EXERCISE: Search the records for the word "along". Copy every line where it appears.

........

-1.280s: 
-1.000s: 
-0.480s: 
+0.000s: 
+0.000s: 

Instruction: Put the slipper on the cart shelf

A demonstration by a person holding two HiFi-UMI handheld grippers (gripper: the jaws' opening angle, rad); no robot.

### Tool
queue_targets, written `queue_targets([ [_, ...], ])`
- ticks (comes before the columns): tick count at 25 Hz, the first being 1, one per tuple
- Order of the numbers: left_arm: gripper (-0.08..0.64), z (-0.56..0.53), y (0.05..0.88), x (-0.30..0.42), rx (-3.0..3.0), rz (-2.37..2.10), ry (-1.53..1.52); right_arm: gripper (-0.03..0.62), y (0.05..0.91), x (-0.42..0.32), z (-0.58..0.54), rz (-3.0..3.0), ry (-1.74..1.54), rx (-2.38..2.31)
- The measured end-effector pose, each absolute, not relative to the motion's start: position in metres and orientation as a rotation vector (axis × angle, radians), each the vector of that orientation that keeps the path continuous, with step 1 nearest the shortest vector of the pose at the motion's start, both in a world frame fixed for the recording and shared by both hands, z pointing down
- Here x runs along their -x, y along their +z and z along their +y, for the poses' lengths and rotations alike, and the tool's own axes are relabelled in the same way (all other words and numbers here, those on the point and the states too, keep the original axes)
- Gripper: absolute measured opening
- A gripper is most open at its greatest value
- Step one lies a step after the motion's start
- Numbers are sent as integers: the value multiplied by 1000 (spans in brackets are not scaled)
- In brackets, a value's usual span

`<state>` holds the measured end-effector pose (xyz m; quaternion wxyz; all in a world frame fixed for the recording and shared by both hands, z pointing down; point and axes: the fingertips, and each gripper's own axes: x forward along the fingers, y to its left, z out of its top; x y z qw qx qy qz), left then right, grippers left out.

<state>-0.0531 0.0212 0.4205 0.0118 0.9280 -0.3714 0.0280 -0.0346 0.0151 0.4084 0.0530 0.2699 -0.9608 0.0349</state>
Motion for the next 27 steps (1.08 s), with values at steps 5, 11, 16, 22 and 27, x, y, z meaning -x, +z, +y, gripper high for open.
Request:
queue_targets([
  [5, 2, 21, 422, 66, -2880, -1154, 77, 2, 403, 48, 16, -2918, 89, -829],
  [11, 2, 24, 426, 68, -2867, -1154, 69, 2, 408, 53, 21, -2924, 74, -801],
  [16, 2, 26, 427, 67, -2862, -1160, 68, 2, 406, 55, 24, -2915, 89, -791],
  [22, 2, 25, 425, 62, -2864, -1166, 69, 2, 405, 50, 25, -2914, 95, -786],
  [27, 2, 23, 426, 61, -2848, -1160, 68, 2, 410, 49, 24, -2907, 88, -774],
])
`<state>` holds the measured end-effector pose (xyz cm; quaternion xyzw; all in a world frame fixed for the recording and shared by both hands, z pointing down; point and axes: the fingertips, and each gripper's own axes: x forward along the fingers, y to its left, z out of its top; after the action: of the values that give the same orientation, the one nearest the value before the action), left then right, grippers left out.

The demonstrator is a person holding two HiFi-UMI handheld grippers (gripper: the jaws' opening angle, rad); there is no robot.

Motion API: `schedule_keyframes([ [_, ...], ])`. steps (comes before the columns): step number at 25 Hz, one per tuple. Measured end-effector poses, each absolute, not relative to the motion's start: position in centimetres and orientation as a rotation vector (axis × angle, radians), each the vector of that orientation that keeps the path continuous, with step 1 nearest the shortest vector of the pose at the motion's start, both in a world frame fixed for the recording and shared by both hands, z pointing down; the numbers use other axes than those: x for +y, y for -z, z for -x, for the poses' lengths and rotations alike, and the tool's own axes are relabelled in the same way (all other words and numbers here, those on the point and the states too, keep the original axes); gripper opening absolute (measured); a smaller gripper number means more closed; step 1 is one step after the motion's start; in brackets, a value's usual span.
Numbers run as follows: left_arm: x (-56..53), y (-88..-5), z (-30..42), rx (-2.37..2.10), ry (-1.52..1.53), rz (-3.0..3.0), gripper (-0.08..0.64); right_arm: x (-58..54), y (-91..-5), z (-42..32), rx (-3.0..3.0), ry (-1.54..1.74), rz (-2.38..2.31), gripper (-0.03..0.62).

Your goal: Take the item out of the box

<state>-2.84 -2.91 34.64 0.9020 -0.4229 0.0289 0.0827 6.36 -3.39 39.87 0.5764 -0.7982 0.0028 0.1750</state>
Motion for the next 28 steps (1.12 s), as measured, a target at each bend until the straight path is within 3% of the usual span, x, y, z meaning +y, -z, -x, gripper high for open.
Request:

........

COMPLETED EXERCISE:
- Here x runs along their -x, y along their +z and z along their +y, for the poses' lengths and rotations alike, and the tool's own axes are relabelled in the same way (all other words and numbers here, those on the point and the states too, keep the original axes)
`<state>` holds the measured end-effector pose (xyz m; quaternion wxyz; all in a world frame fixed for the recording and shared by both hands, z pointing down; point and axes: the fingertips, and each gripper's own axes: x forward along the fingers, y to its left, z out of its top; x y z qw qx qy qz), left then right, grippers left out.
`<state>` holds the measured end-effector pose (xyz cm; quaternion xyzw; all in a world frame fixed for the recording and shared by both hands, z pointing down; point and axes: the fingertips, and each gripper's own axes: x forward along the fingers, y to its left, z out of its top; after the action: of the values that give the same orientation, the one nearest the value before the action), left then right, grippers left out.

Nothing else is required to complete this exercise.